### Assignment
With the line containing "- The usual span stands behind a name" as the start and the line containing "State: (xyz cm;" as the end, transcribe that span of the entries below exactly, including both.

### Given information
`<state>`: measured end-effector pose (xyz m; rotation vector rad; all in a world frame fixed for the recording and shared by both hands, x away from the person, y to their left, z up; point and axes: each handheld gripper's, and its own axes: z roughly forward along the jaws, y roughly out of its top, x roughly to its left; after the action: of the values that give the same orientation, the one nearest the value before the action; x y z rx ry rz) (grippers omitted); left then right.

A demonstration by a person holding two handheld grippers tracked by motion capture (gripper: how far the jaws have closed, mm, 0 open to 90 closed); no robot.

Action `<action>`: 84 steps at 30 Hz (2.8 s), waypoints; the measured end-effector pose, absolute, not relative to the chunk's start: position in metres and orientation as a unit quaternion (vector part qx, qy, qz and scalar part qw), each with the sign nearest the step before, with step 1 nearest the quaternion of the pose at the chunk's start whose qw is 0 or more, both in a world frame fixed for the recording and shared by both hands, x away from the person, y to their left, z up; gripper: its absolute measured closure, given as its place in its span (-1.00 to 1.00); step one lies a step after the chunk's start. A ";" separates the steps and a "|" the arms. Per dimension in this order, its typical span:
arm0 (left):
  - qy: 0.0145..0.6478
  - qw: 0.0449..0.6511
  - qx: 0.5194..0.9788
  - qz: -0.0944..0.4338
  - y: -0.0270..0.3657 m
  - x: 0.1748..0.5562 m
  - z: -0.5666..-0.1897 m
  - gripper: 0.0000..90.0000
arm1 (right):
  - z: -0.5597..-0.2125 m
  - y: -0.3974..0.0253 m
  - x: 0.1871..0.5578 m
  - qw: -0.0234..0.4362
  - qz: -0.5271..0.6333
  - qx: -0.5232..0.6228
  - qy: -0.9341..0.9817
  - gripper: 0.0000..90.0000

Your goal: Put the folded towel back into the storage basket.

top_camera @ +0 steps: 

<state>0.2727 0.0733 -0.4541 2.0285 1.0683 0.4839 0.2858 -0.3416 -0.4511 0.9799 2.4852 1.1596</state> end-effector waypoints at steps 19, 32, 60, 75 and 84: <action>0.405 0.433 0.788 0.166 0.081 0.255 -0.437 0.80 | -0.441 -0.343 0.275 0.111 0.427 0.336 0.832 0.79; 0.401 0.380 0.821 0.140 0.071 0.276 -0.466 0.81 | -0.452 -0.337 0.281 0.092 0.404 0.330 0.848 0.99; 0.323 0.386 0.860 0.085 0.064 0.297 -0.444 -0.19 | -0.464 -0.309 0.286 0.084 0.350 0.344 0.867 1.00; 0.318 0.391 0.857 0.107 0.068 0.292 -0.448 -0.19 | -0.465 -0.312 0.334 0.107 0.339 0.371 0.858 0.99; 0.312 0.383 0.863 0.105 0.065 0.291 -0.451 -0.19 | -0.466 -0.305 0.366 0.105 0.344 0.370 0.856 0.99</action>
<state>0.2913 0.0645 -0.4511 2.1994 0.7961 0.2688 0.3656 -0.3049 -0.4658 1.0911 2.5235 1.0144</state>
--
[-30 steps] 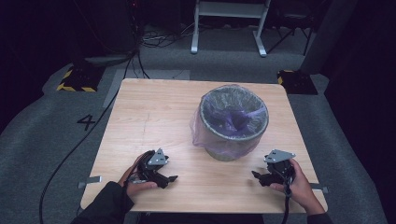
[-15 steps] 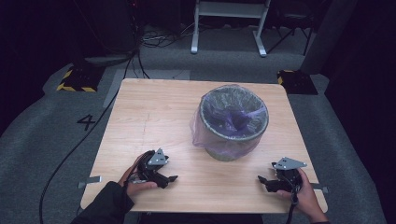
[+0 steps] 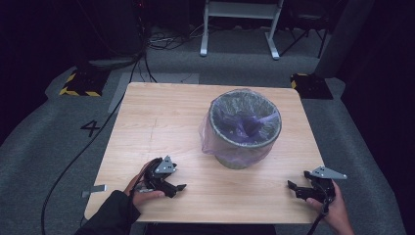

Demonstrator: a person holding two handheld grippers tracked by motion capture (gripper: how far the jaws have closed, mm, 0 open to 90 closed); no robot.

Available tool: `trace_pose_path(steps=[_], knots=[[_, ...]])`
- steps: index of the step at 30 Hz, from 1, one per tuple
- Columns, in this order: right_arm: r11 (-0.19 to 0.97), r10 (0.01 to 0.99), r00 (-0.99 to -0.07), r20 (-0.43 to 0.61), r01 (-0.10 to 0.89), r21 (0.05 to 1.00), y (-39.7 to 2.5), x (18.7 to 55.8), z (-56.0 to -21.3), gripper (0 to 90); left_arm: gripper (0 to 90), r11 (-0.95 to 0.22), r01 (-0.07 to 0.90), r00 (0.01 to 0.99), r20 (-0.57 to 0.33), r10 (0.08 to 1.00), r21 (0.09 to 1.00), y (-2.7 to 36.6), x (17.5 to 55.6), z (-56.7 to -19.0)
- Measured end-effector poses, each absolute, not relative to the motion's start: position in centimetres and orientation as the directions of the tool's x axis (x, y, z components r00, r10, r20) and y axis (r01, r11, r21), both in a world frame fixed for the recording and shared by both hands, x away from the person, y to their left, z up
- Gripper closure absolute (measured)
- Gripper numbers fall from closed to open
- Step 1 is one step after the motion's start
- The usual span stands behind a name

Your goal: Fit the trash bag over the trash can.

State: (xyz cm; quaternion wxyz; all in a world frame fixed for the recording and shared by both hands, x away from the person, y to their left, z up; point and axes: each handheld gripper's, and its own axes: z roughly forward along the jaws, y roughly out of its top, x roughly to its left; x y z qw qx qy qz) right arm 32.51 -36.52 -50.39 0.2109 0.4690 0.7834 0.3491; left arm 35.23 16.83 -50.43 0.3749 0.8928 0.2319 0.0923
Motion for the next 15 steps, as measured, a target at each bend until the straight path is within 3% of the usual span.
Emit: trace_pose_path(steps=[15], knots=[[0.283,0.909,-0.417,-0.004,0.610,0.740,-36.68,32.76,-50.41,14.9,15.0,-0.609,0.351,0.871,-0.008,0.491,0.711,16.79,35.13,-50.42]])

### Expected answer
- The usual span stands behind a name

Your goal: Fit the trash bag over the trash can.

State: (xyz cm; quaternion wxyz; all in a world frame fixed for the recording and shared by both hands, x away from the person, y to their left, z up; point and axes: each handheld gripper's, and its own axes: z roughly forward along the jaws, y roughly out of its top, x roughly to its left; x y z qw qx qy qz) right arm 32.51 -36.52 -50.39 0.2109 0.4690 0.7834 0.3491; left arm 35.23 16.83 -50.43 0.3749 0.8928 0.2319 0.0923

No additional answer is needed.